# [What the task requires]
Of the entries that follow, how many lines hold the word "device"? Reply with the number only.

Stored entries
- - - - - - -

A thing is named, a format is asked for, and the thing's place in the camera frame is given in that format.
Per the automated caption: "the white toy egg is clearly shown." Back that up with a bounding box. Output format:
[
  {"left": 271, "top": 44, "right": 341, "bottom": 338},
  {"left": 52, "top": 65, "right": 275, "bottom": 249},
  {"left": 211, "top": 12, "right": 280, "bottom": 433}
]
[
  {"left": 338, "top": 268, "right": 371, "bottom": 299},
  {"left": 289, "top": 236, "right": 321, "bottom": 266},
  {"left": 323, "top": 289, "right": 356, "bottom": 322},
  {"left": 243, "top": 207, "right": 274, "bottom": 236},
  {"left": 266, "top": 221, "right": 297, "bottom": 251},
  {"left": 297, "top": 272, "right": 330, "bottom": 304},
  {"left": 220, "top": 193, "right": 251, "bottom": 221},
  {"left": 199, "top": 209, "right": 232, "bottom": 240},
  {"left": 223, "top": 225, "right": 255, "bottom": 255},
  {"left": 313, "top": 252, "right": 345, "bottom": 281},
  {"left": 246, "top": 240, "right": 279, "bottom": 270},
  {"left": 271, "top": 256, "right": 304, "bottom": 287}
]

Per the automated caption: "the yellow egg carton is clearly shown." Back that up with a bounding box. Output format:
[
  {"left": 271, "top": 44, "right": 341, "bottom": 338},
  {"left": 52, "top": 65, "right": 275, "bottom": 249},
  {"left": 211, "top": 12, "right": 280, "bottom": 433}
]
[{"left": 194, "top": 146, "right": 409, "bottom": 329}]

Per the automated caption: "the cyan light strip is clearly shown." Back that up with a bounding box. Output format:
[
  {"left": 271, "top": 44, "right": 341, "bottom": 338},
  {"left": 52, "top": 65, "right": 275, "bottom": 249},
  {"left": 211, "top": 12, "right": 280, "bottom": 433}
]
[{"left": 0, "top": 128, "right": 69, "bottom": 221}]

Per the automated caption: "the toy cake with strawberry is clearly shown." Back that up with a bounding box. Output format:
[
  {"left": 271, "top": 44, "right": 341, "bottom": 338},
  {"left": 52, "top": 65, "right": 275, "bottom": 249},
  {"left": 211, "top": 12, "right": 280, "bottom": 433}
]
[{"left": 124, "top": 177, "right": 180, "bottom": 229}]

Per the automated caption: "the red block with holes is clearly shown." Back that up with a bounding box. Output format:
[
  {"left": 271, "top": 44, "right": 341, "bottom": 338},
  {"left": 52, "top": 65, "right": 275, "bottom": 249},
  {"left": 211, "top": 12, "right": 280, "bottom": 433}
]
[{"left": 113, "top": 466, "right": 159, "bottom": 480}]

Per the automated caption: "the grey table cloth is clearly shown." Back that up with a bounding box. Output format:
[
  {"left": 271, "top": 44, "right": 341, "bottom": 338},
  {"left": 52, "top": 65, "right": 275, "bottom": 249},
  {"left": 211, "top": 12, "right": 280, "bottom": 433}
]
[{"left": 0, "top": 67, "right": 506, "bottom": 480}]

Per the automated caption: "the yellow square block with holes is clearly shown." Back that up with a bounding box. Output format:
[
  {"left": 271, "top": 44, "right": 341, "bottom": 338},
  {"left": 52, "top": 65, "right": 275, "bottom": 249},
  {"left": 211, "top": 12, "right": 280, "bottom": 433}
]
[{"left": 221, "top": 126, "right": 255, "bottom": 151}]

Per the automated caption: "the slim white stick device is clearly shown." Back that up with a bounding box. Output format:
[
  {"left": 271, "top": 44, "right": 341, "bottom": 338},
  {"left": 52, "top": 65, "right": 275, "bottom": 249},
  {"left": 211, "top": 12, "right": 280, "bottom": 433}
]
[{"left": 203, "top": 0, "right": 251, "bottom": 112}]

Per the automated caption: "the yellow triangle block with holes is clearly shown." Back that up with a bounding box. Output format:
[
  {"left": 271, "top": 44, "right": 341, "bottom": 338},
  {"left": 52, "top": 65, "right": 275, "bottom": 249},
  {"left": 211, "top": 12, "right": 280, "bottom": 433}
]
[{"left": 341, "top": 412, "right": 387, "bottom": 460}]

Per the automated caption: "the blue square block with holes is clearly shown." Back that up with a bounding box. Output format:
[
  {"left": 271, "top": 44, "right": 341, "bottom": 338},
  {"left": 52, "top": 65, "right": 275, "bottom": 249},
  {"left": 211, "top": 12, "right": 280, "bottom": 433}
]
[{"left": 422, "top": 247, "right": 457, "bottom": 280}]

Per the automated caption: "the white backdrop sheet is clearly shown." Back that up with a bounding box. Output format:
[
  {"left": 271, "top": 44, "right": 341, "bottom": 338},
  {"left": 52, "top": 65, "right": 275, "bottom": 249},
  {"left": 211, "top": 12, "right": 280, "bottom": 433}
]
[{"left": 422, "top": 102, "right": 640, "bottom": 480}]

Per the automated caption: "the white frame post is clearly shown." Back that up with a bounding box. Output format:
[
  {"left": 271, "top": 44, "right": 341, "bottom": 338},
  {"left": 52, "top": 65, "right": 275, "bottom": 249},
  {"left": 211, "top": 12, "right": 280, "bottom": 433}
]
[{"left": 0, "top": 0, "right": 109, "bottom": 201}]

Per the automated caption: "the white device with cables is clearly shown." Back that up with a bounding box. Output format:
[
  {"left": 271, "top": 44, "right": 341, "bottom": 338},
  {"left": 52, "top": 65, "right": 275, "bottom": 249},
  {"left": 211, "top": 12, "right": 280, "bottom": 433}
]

- - - - - - -

# [Task answer]
2